Hard Working People, Weak Engineering Controls, Expensive Rework
Pros
-Worked with many hardworking and capable employees. -Opportunity to gain exposure to large-scale oilfield equipment, power systems, fabrication, and field operations. -Fast paced environment with significant responsibility.
Cons
My experience was that engineering frequently operated in a reactive role rather than a decision-making role. I observed recurring situations where procurement, fabrication, drawing approval, or major project commitments occurred before engineering validation, requirements definition, integration review, or cost analysis had been completed. As a result, substantial engineering effort was spent correcting issues after equipment had already been purchased, fabricated, or released. During my 2 years with the company, I documented more than $900,000 in rework, redesign effort, scrap, engineering labor, and missed cost-reduction opportunities. That figure does not include additional instances where components were purchased, tested, modified, removed, replaced, or abandoned after compatibility and integration issues were discovered. The concern was not that mistakes occurred. Every engineering organization makes mistakes.
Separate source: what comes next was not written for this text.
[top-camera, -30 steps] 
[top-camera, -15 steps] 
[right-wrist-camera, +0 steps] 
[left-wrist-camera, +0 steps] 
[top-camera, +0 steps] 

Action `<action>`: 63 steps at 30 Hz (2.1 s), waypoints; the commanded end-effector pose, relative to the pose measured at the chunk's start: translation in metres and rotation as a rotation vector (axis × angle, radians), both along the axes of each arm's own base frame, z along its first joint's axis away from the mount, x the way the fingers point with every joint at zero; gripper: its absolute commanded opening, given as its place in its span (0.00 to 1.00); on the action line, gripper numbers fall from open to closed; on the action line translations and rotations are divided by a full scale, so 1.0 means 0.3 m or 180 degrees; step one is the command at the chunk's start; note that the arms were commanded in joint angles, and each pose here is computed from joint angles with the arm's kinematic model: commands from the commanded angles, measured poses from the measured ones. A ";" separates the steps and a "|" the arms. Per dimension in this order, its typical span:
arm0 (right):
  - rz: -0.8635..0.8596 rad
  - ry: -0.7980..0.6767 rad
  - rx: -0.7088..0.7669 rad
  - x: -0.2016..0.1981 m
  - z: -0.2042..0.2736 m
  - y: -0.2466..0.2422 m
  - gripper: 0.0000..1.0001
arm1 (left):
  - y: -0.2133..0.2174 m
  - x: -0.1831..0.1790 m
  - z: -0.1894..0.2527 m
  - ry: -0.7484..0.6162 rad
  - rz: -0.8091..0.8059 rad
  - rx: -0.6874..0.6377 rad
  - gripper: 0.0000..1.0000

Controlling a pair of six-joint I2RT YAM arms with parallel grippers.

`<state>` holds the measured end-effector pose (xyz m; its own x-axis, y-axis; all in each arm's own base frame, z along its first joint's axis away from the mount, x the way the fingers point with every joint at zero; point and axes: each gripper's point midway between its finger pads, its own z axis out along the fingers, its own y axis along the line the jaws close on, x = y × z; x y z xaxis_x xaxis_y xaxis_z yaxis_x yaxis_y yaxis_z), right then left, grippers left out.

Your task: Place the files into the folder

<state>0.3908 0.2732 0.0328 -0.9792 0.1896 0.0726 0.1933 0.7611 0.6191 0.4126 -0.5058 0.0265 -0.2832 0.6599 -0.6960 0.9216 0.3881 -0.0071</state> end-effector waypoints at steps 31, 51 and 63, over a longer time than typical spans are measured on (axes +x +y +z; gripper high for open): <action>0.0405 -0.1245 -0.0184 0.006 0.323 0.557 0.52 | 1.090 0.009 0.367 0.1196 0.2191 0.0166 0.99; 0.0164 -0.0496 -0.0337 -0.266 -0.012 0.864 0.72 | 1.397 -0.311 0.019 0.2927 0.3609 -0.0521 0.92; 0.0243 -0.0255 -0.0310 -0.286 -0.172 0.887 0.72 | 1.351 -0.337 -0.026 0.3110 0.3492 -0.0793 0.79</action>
The concern was seeing similar process failures repeat across multiple projects, including: -Drawings approved before engineering review was fully completed -Major design changes after fabrication had begun -Equipment selection before system requirements were fully validated -Significant engineering effort spent resolving preventable integration issues -Cost-saving alternatives identified but not pursued -Rework being accepted as normal rather than prevented through front-end engineering I also felt that root-cause discussions often focused on assigning responsibility to individuals, vendors, or departments instead of addressing the underlying process weaknesses that allowed the issues to occur. As a result, many of the same problems appeared repeatedly. For engineers, drafters, and designers who value structured design reviews, configuration management, documented requirements, engineering authority, and data-driven decision making, I recommend asking detailed questions during the interview process about how technical decisions are reviewed and approved before procurement and fabrication begin.